Page MenuHomePhabricator

AbuseFilter not setting utf-8 flag
Closed, ResolvedPublic

Description

Author: bhartshorne

Description:
The wiki page http://wikitech.wikimedia.org/view/Text_storage_data shows the change in the number of text storage objects of each type over the last 18 months. Some of those object types are changing when they shouldn't be. As written in that page, "The rise in "object/historyblobcurstub" doesn't really make sense. The rise in "gzip,external/simple pointer" is concerning."

Find out why they're changing and fix it.

Event Timeline

bzimport raised the priority of this task from to Medium.Nov 21 2014, 11:59 PM
bzimport set Reference to bz32478.
bzimport added a subscriber: Unknown Object (MLST).

object/historyblobcurstub entries should only exist on old stuff that referenced the MediaWiki 1.4-era "cur" table.

You should absolutely *never* see an increase in those objects unless something weird is happening like existing ones are getting duplicated somehow in the course of trying to merge data...

It should be possible to compare their contents to see if the new ones are unique or duplicates?

'gzip,external/simple pointer' sounds like the default that gets created when saving a new revision, so if there's editing activity and in the absence of anything else I'd expect those to go up over time.

Ah, the 'gzip,external/simple pointer' is stuff not marked as UTF-8... that might be a bit worrying actually. :)

Shouldn't occur on new entries unless there's some config special case off the top of my head. Whether those entries are problematic or not depends on what the $wgLegacyEncoding setting is on the sites those blobs belong to.

(In reply to comment #2)

Ah, the 'gzip,external/simple pointer' is stuff not marked as UTF-8... that
might be a bit worrying actually. :)

Shouldn't occur on new entries unless there's some config special case off the
top of my head. Whether those entries are problematic or not depends on what
the $wgLegacyEncoding setting is on the sites those blobs belong to.

This is interesting. I went to inquiry about a just-produced one (eswiki)

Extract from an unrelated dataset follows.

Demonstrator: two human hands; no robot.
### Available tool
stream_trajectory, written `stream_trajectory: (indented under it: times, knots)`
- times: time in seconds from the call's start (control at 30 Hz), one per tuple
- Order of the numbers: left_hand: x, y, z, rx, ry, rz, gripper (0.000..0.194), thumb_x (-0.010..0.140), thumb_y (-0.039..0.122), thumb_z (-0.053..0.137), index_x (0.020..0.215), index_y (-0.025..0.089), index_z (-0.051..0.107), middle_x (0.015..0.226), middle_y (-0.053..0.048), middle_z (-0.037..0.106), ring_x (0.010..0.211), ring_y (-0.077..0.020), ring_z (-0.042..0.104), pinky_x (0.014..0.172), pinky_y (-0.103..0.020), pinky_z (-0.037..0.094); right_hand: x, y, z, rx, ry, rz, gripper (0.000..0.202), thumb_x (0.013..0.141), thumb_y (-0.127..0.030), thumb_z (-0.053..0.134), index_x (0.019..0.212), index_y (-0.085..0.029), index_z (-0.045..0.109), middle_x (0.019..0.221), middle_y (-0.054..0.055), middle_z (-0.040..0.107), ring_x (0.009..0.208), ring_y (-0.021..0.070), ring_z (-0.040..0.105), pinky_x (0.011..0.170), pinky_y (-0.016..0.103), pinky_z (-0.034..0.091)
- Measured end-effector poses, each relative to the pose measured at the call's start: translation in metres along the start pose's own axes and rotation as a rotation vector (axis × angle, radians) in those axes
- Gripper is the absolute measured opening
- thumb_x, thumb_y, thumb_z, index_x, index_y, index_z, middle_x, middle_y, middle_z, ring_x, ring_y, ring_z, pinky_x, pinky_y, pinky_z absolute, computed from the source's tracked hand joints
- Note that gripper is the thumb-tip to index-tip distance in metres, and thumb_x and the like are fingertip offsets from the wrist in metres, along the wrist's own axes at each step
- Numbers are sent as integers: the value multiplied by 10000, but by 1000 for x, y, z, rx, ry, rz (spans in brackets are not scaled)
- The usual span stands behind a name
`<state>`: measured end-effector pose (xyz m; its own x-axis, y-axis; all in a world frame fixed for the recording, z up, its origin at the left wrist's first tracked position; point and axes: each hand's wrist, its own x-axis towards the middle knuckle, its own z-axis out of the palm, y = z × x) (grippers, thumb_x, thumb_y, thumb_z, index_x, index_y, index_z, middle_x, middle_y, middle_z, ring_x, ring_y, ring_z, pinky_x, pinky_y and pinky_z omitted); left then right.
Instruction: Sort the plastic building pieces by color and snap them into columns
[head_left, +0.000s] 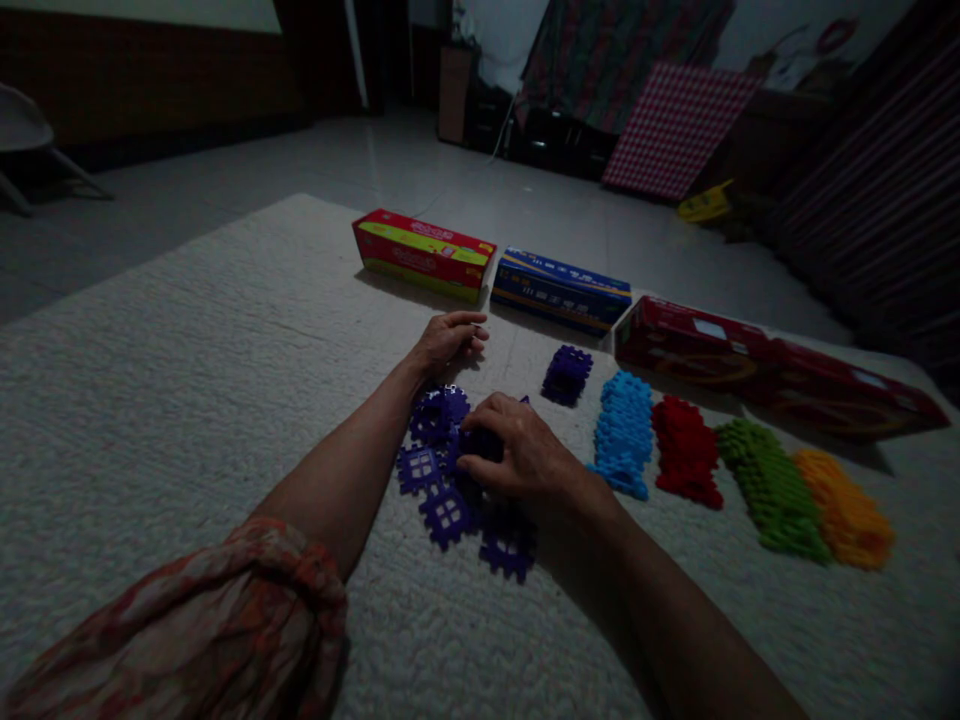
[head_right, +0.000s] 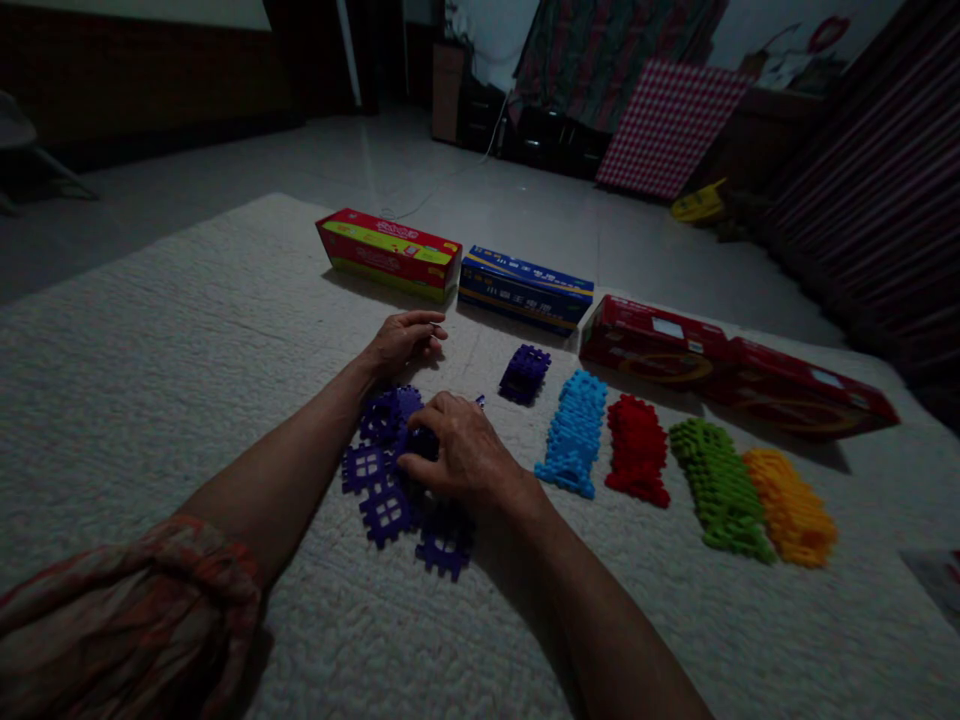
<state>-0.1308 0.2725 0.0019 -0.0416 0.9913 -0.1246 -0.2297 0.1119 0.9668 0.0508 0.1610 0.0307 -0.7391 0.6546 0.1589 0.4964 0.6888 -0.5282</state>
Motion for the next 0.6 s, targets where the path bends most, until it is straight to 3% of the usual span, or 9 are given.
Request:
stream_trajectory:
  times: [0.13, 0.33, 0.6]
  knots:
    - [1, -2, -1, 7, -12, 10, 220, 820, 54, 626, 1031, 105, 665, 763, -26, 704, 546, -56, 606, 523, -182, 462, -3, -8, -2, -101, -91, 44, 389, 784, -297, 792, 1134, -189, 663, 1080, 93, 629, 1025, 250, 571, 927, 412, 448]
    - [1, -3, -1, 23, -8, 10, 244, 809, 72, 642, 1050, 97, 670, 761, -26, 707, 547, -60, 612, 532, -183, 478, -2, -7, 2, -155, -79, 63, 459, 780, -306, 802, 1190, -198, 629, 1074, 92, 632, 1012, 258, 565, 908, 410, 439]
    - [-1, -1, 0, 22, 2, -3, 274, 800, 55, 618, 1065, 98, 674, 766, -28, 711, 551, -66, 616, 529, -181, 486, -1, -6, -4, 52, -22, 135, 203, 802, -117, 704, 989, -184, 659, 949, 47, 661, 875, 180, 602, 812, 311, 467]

+----------+---------------------+

old_idold_flags

+----------+---------------------+

51956028utf-8,gzip,external
51956027utf-8,gzip,external
51956026utf-8,gzip,external
51956025utf-8,gzip,external
51956024utf-8,gzip,external
51956023gzip,external
51956022utf-8,gzip,external
51956021utf-8,gzip,external
51956020utf-8,gzip,external
51956019utf-8,gzip,external

+----------+---------------------+

It turns out it doesn't (apparently) have revision:

select rev_id, rev_text_id, old_flags from revision join text on (rev_text_id=old_id) where rev_id <= 51506304 order by rev_id desc limit 10;

+----------+-------------+---------------------+

rev_idrev_text_idold_flags

+----------+-------------+---------------------+

5150630451956026utf-8,gzip,external
5150630351956025utf-8,gzip,external
5150630251956024utf-8,gzip,external<--
5150630151956022utf-8,gzip,external<--
5150630051956021utf-8,gzip,external
5150629951956020utf-8,gzip,external
5150629851956019utf-8,gzip,external
5150629751956018utf-8,gzip,external
5150629651956016utf-8,gzip,external
5150629551956015utf-8,gzip,external

+----------+-------------+---------------------+

Special:Recentchanges doesn't show anything suspicious around those two entries.

There were three Abusefilter hits at that time, Especial:AbuseLog/1077805-1077807 and it more or less correlates with the number of gzip,external entries.

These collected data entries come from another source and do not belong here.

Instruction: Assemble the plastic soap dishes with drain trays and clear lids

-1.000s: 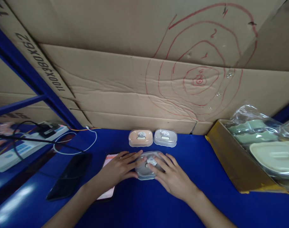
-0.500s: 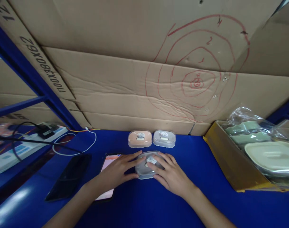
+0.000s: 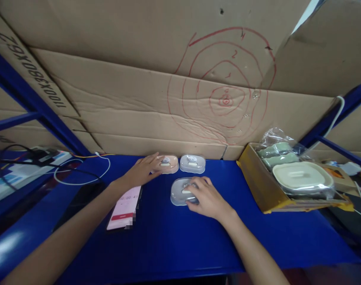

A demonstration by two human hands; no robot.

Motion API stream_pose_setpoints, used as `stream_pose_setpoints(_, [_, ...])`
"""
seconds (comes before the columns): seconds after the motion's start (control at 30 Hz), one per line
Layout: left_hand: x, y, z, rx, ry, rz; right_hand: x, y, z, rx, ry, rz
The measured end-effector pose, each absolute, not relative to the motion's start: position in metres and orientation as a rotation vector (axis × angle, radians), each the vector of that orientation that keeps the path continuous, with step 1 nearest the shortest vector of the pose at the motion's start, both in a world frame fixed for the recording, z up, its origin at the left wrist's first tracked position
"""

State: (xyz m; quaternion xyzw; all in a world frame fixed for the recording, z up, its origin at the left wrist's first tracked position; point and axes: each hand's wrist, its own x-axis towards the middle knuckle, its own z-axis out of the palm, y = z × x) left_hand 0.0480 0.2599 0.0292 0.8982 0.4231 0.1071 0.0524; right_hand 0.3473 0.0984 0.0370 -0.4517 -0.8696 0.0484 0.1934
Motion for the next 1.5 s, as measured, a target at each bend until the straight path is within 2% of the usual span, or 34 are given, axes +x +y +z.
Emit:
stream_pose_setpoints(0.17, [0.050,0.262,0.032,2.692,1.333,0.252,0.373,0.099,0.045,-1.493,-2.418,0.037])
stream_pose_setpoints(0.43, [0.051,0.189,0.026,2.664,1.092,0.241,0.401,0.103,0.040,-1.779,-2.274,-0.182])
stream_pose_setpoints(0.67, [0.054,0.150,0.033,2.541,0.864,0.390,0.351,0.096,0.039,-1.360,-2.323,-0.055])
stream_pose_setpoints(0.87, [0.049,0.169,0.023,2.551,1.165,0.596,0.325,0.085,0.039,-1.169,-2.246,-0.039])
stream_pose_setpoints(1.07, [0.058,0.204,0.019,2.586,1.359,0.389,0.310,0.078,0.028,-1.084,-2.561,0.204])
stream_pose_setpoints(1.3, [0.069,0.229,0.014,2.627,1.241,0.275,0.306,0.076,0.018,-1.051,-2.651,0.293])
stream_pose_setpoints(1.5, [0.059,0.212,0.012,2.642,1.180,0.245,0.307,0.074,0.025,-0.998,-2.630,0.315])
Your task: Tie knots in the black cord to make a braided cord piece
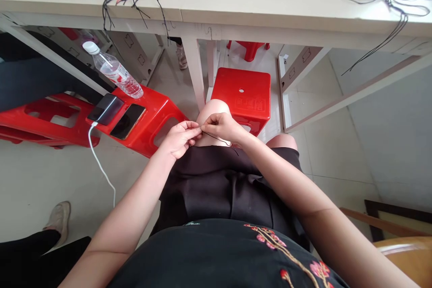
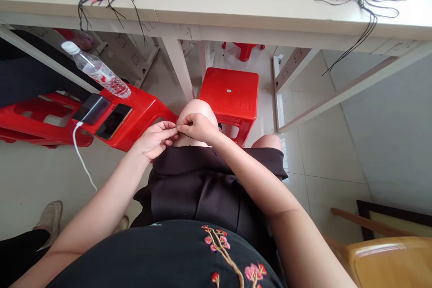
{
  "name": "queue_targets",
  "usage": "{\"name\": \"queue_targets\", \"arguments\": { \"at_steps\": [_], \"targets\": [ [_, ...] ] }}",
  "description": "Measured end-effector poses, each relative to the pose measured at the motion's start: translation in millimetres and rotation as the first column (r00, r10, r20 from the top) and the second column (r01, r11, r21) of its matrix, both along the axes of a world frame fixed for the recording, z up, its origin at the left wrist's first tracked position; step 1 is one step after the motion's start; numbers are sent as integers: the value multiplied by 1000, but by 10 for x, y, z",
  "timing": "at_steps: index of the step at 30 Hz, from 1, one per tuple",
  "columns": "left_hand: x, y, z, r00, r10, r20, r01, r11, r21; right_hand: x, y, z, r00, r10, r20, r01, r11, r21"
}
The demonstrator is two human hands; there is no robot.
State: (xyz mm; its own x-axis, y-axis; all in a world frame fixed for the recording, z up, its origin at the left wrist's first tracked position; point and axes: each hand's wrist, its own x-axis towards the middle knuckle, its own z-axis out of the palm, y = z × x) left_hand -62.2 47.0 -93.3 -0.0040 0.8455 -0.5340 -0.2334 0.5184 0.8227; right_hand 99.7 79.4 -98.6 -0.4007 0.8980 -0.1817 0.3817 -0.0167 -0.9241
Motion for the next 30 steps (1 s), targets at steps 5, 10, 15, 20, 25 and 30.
{"name": "queue_targets", "arguments": {
  "at_steps": [5,10,15,20,25,30],
  "targets": [
    [-33,1,-43,996,-44,73,43,999,22,8,12,-54,997,-48,-54,44,997,-64],
    [-42,-2,-62,996,-83,-35,87,990,115,4,-13,-57,996,-44,-76,39,997,-66],
    [-51,11,-24,981,-167,-100,179,976,127,73,26,42,997,66,-38,-67,997,-39],
    [-25,-6,44,985,-167,-48,169,984,49,189,178,168,993,72,89,-96,949,300],
    [-32,-15,106,993,-103,53,103,995,-3,183,-97,59,963,-224,148,63,726,685],
    [-31,-24,195,992,-104,69,101,994,41,96,-559,-187,983,-175,48,94,717,690]
  ]
}}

AbuseFilter is indeed storing items in text table, *and not setting utf-8 flag for them*.
So I think all of them will be AbuseFilter hits, which are utf-8 but not marked as such, not content in legacy encoding.

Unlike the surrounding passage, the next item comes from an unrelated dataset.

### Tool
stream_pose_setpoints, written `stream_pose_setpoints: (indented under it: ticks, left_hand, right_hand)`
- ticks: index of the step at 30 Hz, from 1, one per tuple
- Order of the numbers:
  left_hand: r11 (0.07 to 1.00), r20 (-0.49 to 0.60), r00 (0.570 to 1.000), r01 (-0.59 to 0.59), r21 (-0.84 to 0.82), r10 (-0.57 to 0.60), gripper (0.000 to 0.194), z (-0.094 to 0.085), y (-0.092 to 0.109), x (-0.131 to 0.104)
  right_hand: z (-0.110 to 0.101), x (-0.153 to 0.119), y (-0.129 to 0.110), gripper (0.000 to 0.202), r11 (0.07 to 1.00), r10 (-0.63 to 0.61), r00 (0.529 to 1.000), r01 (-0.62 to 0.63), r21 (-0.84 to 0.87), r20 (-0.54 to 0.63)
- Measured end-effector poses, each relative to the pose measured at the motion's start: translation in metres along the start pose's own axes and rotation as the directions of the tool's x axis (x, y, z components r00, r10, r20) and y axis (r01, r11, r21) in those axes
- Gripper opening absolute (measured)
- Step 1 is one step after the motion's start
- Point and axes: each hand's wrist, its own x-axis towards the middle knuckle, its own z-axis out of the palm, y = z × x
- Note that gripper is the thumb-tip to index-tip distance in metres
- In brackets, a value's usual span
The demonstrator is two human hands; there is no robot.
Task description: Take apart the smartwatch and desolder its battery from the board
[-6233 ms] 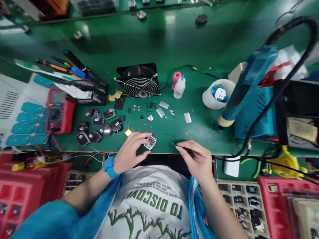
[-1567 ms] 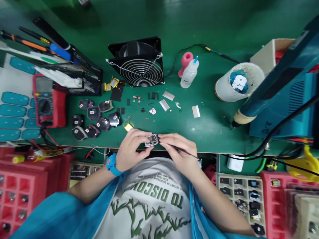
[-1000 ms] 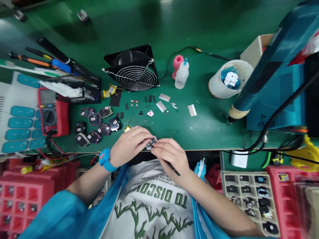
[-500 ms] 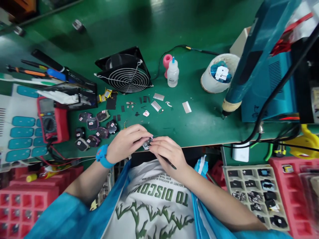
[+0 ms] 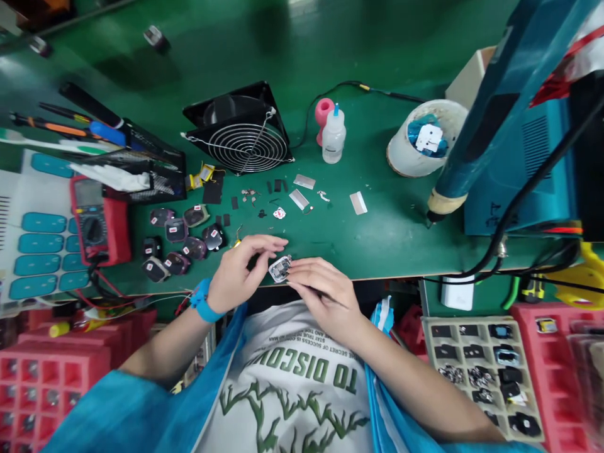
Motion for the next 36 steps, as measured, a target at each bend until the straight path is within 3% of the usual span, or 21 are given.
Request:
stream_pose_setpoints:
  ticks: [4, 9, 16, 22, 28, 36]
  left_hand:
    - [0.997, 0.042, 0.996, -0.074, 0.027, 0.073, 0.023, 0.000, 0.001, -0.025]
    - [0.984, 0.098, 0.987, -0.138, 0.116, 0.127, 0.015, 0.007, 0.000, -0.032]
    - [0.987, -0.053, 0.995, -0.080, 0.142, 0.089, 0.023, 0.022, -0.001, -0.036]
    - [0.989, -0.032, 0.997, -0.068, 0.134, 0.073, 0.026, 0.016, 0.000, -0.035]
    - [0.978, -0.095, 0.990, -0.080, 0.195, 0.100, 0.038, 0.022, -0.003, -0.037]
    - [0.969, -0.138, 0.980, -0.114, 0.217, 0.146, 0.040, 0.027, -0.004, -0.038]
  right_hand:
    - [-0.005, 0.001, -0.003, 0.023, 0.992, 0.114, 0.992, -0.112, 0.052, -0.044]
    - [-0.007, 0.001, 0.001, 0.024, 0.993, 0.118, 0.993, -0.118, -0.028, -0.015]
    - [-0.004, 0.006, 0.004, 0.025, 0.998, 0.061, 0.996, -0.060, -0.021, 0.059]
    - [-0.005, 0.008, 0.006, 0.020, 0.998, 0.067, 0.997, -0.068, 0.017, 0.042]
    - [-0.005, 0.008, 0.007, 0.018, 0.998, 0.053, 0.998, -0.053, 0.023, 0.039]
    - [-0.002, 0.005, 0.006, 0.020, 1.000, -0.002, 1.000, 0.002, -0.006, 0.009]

Yes, select afl_var_dump from abuse_filter_log order by afl_id desc confirms that suspicion.

Good catch, Platonides!

Looks like this is where AbuseFilter stores variable state dumps on filter matches so they can be checked out later.

AbuseFilter::storeVarDump() and AbuseFilter::loadVarDump() are manually using the text table and ExternalStore -- this probably should be using a common interface underneath Revision's use of the same.

Since it doesn't use the Revision code paths right now the var dumps won't be run through $wgLegacyEncoding conversion on load, but if they get refactored into a common code path, that conversion might start happening before a refactored AbuseFilter::loadVarDump gets its data back.

This should not be fatal but would at least cause those old entries to display incorrectly on some sites[1] where non-ASCII chars were contained in the text.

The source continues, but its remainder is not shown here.